Seperti diketahui, komposisi pembiayaan proyek KCJB adalah 75 persen berasal dari pinjaman melalui China Development Bank (CDB) dan sisanya merupakan setoran modal dari konsorsium dua negara yaitu Indonesia-China. Konsorsium BUMN Indonesia menyumbang 60 persen dan konsorsium China 40 persen.
Direktur Center of Economic and Law Studies (Celios), Bhima Yudhistira menganggap tidak adil bila hanya pemerintah Indonesia yang menanggung pembengkakan biaya proyek KCJB. Sebab, ini berakar dari kesalahan proses perencanaan dan studi kelayakan dari kedua pihak.

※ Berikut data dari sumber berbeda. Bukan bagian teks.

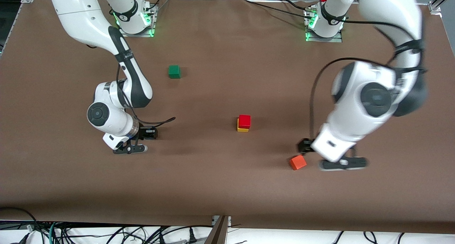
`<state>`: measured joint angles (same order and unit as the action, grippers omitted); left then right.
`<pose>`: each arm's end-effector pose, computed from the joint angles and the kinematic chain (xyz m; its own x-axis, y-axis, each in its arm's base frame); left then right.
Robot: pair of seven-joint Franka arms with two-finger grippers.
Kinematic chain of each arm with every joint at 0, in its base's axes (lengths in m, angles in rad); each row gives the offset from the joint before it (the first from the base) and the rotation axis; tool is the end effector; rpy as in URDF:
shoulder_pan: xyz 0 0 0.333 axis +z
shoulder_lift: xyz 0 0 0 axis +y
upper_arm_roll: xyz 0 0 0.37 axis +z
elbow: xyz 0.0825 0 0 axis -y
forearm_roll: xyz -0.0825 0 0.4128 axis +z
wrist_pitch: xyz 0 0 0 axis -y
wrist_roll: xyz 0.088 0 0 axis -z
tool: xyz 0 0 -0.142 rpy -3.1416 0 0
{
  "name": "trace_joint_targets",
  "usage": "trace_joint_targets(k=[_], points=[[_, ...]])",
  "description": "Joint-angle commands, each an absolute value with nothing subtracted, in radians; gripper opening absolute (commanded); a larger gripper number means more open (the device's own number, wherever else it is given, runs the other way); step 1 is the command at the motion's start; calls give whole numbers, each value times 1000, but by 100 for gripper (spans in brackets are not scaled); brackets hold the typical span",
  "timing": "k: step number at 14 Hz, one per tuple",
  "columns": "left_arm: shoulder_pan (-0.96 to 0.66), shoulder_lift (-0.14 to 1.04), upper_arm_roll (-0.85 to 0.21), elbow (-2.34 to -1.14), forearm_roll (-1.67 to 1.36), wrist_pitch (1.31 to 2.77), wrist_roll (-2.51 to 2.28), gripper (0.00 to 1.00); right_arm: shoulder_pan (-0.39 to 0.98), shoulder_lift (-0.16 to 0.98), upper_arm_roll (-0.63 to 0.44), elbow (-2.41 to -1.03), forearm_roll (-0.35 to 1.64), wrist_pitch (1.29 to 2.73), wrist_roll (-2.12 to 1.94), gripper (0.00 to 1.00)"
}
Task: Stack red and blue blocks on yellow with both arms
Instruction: 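Lift the blue block with the right gripper while the left gripper withdraws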
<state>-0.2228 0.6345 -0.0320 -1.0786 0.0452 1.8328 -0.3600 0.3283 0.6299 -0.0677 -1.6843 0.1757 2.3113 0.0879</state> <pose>0.7874 -0.1918 0.4749 0.9872 0.1036 0.1210 0.1022 -0.9946 0.0180 0.7043 0.2014 0.2236 0.9976 0.0675 -0.0126 0.0661 -0.9939 -0.0887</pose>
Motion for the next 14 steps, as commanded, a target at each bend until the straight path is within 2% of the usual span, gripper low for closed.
trace_joint_targets(k=[1, 5, 8, 12, 14], points=[[-112, 543, -52, -1092, 55, 1718, -312, 100, 374, 603, -51, -1599, 187, 2194, 216, 43], [-23, 451, -43, -1094, 55, 1541, -200, 100, 474, 644, -51, -1418, 178, 2036, 429, 44], [31, 395, -40, -1121, 55, 1506, -85, 100, 555, 679, -51, -1310, 179, 1987, 587, 44], [67, 198, -41, -1380, 54, 1515, -87, 100, 675, 777, -54, -1128, 178, 1985, 817, 44], [67, 178, -46, -1416, 48, 1532, -97, 100, 715, 820, -55, -1059, 176, 1993, 879, 44]])
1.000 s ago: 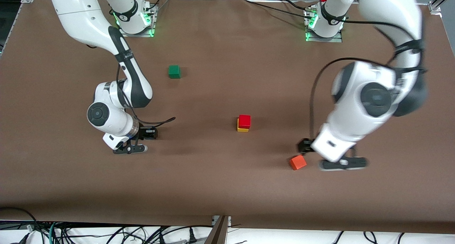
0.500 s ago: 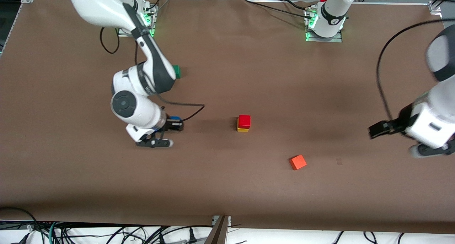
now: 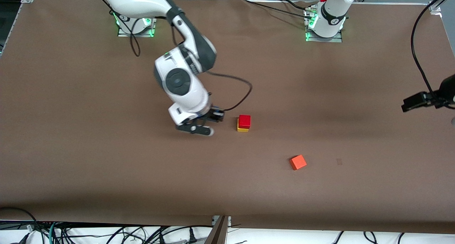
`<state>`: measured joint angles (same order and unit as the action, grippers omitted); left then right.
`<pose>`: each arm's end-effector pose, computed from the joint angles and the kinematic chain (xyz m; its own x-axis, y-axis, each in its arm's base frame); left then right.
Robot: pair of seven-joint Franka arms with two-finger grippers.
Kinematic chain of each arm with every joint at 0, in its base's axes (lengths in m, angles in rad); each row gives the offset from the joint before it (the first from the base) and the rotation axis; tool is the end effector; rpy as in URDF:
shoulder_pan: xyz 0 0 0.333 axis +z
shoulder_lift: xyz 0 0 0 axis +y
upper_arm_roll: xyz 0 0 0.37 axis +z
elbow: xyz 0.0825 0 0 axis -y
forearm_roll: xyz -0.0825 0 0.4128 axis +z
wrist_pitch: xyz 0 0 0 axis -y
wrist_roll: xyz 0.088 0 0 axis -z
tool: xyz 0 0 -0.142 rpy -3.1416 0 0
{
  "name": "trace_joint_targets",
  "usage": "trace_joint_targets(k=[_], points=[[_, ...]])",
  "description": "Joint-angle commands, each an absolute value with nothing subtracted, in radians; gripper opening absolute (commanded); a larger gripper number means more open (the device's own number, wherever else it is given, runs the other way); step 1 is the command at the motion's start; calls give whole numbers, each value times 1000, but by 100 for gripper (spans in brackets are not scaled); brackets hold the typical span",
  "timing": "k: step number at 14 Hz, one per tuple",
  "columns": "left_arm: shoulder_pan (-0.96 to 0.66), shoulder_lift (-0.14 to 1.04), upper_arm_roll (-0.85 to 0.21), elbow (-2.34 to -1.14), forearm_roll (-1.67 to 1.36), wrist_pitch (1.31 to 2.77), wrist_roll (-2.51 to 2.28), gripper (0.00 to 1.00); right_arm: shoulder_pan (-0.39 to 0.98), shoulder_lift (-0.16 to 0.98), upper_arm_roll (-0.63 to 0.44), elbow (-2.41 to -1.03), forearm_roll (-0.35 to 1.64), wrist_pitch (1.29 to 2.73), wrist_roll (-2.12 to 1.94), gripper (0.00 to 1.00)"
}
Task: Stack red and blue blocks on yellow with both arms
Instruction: 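Carry the blue block over the stack and lower it onto red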
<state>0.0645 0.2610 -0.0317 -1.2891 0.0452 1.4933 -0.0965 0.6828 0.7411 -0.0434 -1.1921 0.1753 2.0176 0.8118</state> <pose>0.6653 0.0315 0.6136 0.9897 0.1329 -0.0528 0.1308 -0.9905 -0.0423 0.6474 0.5133 0.3482 0.9738 -0.2236 -0.0418 -0.2274 -0.9620 -0.1509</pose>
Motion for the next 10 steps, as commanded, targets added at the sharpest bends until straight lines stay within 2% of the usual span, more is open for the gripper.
trace_joint_targets(k=[1, 10], points=[[67, 176, -48, -1416, 35, 1532, -104, 100, 735, 834, -60, -1042, 176, 1997, 902, 44], [67, 212, -48, -1399, 20, 1529, -87, 100, 788, 909, -61, -973, 95, 2063, 919, 45]])
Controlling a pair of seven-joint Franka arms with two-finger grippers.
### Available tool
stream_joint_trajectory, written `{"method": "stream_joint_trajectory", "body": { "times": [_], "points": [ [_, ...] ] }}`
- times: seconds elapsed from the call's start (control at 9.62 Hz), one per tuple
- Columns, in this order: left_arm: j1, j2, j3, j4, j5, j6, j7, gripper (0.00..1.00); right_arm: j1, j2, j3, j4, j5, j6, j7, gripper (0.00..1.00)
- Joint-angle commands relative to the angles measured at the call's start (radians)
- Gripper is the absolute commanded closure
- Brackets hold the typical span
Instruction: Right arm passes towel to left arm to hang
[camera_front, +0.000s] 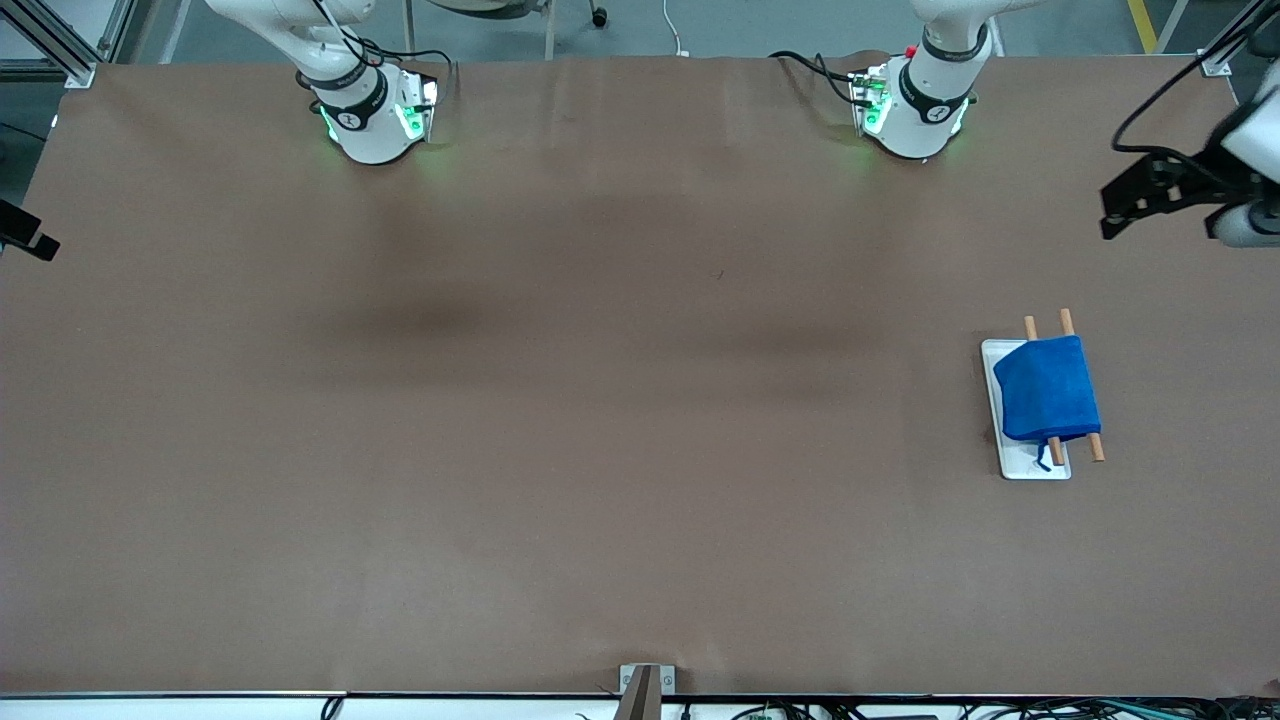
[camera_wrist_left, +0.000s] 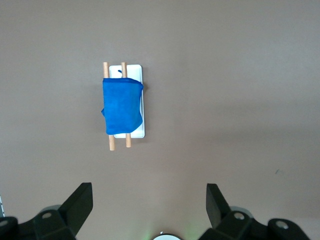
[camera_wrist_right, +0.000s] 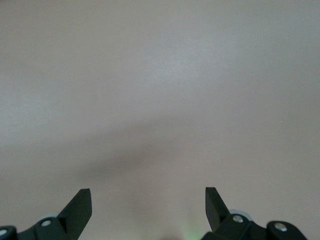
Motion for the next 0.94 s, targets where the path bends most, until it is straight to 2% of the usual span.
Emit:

“Waktu itu, proses perencanaan proyek overoptimistis dan kreditor menawarkan bunga murah. Tetapi begitu dijalankan, ada biaya bengkak. Apa semua tanggung jawab BUMN dan Pemerintah Indonesia?” kata Bhima saat dikonfirmasi pada 8 Juni 2023.
Bila mengandalkan APBN justru nanti akan menimbulkan efek berantai. Konsumen pada akhirnya ikut terbebani karena harga tiket harus dinaikkan demi melunasi utang.
“Kalau harga tiket naik, jumlah penumpang berisiko tak mencapai proyeksi ideal. Akibatnya, subsidi negara untuk kereta cepat akan semakin berat,” tambahnya.
Skema ideal adalah dengan menukar utang kereta cepat dengan program subsidi tiket yang direncanakan. Jadi, beban utang bisa berkurang, sementara kreditor China akan menyubsidi tiket sebagai bagian dari niat baik terhadap masyarakat Indonesia.
Bhima pun meminta pemerintah lebih waspada terhadap pola jebakan utang kereta cepat. Jangan sampai proyek ini bernasib sama dengan Pelabuhan Hambatonta di Sri Lanka.
Pemerintah Sri Lanka diketahui tak mampu membayar utangnya kepada China yang mencapai hingga 7 miliar dolar AS pada 2017 seperti diberitakan Times of India. Pelabuhan Hambatonta akhirnya jatuh ke tangan China dengan penguasaan selama 99 tahun.